Our son, Justice, and Zach couldn’t be more different. Justice is a Mama’s boy. He loves cooking, crafts, reading, singing at the top of his lungs, and inventing new dance moves. Zach loves none of those things. Zach grew up in a house of boys who watched WWF wrestling, played with GI Joes, and ran outside to play ball before ever picking up a book. I love the way Zach has intentionally sought to pursue Justice and love him in the ways he needs, despite how different they are. He invites Justice to help him prepare meat for the smoker. He pulls out the paints and brushes and says, “Let’s make art!” He’ll play silly songs at full volume and encourage Justice to be exactly who he is. It’s a precious thing to witness. What I love most, though, is how Zach trains Justice to be a leader and protector. On many occasions, Zach has interceded, guiding Justice away from words or actions of disrespect toward me or Providence. He consistently reminds Justice of his calling to care for, serve, and look out for the women in his life. Justice is growing up in a home with a father who models love, affection, honor, and respect for women. He’s only six but he has already made a habit of loving women well. He opens doors, pays genuine compliments, and expresses constant gratitude and love for the women around him. His Daddy is showing him how it’s done; his Daddy has never needed to step up because he’s never stepped down. His Daddy made him “father full.”
Zach is not perfect. He is flawed, like all of us. He would never profess to have fatherhood mastered or even vaguely figured out. But his strength lies in his pursuit of a God who IS the perfect Father. Zach’s wisdom comes from following God’s example for fatherhood over any human example. Whether or not he felt seen, valued, or loved unconditionally by his father is irrelevant, because he understands how deeply loved he is by his Heavenly Father, and that is what makes him the fantastic dad he is.

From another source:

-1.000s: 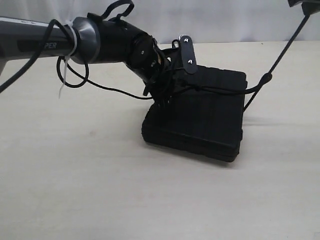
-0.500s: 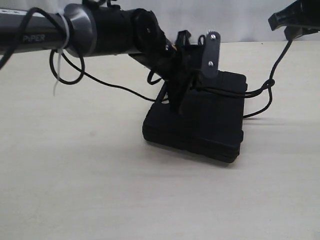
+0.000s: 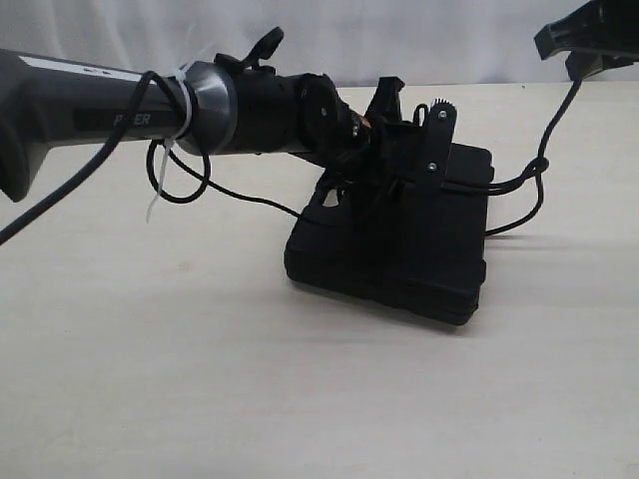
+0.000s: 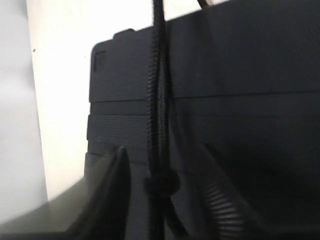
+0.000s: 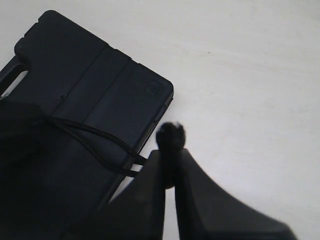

We will never know how much of Providence’s looks are from her birth father, or how much of Justice’s personality is like his birth dad’s. I hope they learn to be okay with that someday. I hope they can be assured knowing that Zach is exactly the dad God wanted them to have and that they have all their needs met by him and by their heavenly Father. I trust Zach completely with this all-important role of leading our kids in the ways of the Lord, guiding them, and, loving them in the same way our Father does for us. I hope someday when Providence and Justice begin to wonder about their "real" dads, they'll quickly look to Zach and see that he's as real as they get, and they don't get any better than him.